The cat was a stray, scared and hungry, running loose at the Oakland Coliseum in the middle of a nationally televised A's-Yankees game in the summer of 1990.

While a crowd of 30,000 roared, the visitor, one of many feral cats that occupy the Coliseum and so many other big-league ballparks, squeezed under a hole in the fence and ran out of the right field bullpen area."She headed down toward the dugout," Tony La Russa said. "Then she turned back toward the bullpen. She was just trying to find a place to hide or a way to get back out."

For better than five minutes, the game was halted as the cat ran loose, leading groundskeepers on a merry chase. Finally, tired and frightened, she turned one more time and found herself in front of the A's dugout. There, she made eye contact with the manager.

It was one of those moments that anybody who has ever adopted an animal knows all too well, when a creature in need of help finds a human savior.

"She was obviously fatigued," said La Russa, who coaxed the stray into the dugout's restroom and closed the door behind her. "It was a safe haven for her."

The game resumed - the result doesn't matter now - and when it was over, La Russa went to retrieve the cat. "She was in a corner, cowering behind the sink," he said. "We called Oakland Animal Control and they came to pick her up."

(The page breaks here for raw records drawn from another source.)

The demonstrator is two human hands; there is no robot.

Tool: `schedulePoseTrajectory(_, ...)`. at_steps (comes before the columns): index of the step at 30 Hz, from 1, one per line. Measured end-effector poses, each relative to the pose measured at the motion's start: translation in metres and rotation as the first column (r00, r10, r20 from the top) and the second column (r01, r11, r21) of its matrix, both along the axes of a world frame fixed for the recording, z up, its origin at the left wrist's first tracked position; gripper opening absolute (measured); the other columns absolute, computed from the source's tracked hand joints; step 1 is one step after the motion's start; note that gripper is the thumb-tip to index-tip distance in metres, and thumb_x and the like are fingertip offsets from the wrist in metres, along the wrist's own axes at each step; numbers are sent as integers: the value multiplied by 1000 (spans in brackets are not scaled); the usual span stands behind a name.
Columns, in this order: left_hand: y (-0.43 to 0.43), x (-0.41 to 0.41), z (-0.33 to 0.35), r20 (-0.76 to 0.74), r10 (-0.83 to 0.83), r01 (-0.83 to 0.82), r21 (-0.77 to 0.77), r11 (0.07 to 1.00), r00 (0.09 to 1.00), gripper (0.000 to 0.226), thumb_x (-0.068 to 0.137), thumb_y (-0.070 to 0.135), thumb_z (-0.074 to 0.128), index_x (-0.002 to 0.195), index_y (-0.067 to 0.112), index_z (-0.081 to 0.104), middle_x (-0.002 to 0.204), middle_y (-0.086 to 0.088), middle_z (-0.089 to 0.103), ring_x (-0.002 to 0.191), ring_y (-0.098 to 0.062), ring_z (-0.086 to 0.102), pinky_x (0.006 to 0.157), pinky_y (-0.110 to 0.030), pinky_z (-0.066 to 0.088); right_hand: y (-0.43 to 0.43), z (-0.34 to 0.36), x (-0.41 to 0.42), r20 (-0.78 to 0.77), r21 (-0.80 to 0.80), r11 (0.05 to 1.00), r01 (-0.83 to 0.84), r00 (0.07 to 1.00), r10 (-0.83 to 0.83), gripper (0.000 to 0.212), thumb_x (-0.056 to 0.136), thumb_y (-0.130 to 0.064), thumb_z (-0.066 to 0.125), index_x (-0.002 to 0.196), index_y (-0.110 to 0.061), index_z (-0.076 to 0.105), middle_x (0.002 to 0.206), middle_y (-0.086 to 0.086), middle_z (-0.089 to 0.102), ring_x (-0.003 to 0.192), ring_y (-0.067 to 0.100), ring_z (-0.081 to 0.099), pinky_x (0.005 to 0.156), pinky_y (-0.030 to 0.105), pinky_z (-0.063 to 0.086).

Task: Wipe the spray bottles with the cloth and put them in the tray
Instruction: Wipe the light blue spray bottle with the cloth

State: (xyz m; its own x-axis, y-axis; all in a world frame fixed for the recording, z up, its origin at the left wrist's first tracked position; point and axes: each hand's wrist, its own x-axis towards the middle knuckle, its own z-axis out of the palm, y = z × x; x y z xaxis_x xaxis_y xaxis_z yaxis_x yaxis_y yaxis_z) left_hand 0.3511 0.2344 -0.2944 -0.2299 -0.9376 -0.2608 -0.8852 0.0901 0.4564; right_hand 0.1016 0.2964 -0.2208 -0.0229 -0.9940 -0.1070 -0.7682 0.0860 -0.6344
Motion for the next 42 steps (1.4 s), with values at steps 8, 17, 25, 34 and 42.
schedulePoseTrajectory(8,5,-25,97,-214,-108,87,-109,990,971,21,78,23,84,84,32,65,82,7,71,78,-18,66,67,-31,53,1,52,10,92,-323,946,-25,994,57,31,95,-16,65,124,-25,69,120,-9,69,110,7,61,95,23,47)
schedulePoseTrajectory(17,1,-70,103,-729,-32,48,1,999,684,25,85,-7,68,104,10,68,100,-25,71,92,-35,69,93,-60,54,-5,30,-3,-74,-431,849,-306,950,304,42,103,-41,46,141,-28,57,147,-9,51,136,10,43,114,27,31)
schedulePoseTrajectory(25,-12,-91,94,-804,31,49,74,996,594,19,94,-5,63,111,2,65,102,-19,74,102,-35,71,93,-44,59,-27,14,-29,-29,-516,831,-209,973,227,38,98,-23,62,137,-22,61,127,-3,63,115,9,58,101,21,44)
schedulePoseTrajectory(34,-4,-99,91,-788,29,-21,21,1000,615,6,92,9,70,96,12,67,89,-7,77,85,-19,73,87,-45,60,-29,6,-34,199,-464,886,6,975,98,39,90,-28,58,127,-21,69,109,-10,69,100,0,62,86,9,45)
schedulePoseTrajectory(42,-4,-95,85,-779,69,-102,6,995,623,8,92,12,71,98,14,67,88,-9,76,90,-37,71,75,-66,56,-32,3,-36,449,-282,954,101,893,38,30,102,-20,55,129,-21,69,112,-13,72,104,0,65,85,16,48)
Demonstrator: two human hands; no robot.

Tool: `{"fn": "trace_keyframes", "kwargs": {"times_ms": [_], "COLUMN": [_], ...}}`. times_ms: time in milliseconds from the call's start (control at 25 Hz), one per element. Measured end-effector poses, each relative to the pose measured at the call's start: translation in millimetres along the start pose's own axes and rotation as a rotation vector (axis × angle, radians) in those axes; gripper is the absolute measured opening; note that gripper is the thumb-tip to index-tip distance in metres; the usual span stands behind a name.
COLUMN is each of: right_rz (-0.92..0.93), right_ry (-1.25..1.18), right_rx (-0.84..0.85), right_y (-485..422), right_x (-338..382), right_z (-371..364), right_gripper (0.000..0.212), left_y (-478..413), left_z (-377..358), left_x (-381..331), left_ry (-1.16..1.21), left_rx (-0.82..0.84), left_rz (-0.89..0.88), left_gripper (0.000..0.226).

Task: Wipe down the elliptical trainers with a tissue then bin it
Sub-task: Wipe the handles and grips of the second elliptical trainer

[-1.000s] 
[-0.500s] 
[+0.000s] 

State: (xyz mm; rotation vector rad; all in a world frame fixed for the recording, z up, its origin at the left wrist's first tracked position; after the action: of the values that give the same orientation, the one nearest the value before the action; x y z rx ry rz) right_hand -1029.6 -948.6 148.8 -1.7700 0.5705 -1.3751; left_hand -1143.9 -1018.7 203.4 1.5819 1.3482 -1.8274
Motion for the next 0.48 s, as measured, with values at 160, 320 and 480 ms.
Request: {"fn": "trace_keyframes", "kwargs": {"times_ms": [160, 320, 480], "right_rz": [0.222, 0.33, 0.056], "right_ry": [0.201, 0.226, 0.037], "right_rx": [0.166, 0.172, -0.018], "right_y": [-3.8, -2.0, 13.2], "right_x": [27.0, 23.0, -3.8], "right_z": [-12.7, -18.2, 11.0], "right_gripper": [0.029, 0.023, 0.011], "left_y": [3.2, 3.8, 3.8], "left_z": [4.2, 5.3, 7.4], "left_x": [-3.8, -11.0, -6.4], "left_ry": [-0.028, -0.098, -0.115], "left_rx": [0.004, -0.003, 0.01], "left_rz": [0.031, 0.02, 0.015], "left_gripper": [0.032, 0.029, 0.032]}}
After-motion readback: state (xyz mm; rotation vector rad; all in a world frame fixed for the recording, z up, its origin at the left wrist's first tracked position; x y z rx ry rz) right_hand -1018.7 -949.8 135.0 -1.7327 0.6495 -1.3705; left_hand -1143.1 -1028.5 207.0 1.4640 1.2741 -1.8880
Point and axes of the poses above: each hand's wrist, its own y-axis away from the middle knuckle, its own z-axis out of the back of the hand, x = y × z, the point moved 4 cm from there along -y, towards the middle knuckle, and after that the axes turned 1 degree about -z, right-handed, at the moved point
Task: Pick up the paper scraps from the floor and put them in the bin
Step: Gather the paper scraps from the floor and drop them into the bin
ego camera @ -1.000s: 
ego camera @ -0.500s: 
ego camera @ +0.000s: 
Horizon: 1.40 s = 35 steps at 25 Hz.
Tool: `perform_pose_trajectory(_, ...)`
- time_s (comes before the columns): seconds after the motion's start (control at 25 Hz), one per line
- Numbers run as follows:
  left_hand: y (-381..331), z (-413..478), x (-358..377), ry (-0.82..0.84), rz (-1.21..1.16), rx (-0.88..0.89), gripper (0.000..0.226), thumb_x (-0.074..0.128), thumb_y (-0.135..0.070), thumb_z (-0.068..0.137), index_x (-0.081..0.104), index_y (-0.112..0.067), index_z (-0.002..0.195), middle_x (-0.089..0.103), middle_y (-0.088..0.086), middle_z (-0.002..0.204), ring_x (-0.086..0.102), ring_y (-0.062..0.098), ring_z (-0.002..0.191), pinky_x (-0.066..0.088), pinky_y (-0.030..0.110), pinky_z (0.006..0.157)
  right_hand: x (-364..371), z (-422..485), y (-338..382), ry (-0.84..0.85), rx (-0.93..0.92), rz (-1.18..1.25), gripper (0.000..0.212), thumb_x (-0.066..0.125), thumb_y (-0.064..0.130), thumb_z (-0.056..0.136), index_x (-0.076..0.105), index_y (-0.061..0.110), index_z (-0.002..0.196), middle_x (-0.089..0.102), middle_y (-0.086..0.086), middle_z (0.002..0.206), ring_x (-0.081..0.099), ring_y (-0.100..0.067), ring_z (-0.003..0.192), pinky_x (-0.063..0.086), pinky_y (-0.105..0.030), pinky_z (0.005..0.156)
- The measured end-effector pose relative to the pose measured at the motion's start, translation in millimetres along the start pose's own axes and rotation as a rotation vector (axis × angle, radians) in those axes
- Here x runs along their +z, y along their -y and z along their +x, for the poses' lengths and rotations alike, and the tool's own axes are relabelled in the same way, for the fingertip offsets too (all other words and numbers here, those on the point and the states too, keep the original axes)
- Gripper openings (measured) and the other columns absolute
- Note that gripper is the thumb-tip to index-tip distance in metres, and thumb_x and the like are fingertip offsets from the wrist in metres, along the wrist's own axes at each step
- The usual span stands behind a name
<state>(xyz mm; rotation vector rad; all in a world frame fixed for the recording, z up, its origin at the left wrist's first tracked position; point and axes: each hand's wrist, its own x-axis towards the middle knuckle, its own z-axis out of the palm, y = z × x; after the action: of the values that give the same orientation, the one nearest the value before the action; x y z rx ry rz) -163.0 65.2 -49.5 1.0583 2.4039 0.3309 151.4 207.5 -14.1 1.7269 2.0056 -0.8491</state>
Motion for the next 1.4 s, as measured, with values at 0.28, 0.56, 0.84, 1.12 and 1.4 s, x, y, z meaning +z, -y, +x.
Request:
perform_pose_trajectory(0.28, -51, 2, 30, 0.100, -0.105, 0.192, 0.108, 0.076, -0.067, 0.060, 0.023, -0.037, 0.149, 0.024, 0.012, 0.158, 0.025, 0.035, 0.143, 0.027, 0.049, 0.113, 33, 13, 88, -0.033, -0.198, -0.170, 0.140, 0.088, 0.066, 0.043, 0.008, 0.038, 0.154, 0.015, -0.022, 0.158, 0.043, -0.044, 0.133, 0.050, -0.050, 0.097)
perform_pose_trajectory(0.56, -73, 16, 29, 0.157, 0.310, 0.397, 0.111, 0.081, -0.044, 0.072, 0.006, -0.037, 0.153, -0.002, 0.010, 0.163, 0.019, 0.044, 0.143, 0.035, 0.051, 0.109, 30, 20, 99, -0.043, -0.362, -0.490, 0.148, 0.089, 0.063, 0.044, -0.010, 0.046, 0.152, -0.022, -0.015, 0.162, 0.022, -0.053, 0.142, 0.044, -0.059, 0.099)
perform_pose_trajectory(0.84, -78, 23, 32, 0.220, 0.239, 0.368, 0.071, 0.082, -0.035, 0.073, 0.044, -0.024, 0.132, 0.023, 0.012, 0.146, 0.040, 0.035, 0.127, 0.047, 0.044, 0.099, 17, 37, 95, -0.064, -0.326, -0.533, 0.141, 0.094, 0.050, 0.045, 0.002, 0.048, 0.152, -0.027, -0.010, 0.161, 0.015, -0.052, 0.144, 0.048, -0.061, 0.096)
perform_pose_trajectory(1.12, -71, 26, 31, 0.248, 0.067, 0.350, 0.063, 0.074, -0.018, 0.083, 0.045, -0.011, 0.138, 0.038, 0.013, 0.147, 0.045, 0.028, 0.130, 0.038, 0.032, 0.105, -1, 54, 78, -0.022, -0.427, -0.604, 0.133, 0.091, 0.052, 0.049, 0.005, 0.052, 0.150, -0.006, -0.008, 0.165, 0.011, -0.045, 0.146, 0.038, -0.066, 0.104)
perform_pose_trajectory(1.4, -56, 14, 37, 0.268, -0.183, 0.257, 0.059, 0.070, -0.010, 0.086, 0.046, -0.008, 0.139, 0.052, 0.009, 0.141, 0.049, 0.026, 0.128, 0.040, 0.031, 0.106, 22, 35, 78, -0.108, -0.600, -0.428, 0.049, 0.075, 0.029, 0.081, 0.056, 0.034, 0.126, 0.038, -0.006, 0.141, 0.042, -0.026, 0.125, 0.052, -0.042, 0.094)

That should have been the end of the story. The manager had done his part. Now, the cat would be on her own.

Luckily for this cat, however, she was not.

La Russa asked what would be next for the feline he had befriended. "They said she'd probably come in the front door (of the shelter) and go out the back door," he said. "They were so strapped for funds, they couldn't keep strays. They had to euthanize them."

That was all the manager needed to hear. "We made arrangements to pick her up," he said.

That's how Evie - named for the wife of Walter Haas, then the A's owner - became one of the first cats saved by La Russa. It was a defining moment for him.

The following winter, the manager and his wife, Elaine, founded the Animal Rescue Foundation, a nonprofit shelter for homeless animals in Concord, Calif. The first rule of ARF is no animal is euthanized. Homes are found for them or they are kept in the shelter.

"We're 7 years old now," he said, "and we are up around 6,000 rescued animals. Ninety-five percent of the animals we place are kept. Normally, it's around 50 percent. We have purchased six acres and our goal is to build a multipurpose center that would rescue animals and educate the public.

"People who rescue animals understand all the ways animals help people. They are used all the time in therapy at hospitals, senior citizen centers. They work with battered women and abused kids. Our motto is `Animals Make Better People.' "

La Russa's shelter is about to get a major injection of funds. On Saturday, June 6, ESPN will televise the Purina Dog Chow Incredible Dog Challenge, a sort of extreme sports competition for dogs. The $25,000 in prize money will be donated to ARF, which also arranges for neutering services and gives free food for pets of needy families.

La Russa has 10 cats and three dogs in his home, each with their own distinctive personality, each of them special in their own way.

Perhaps the most special, however, will always be Evie, the stray cat that changed the manager's life.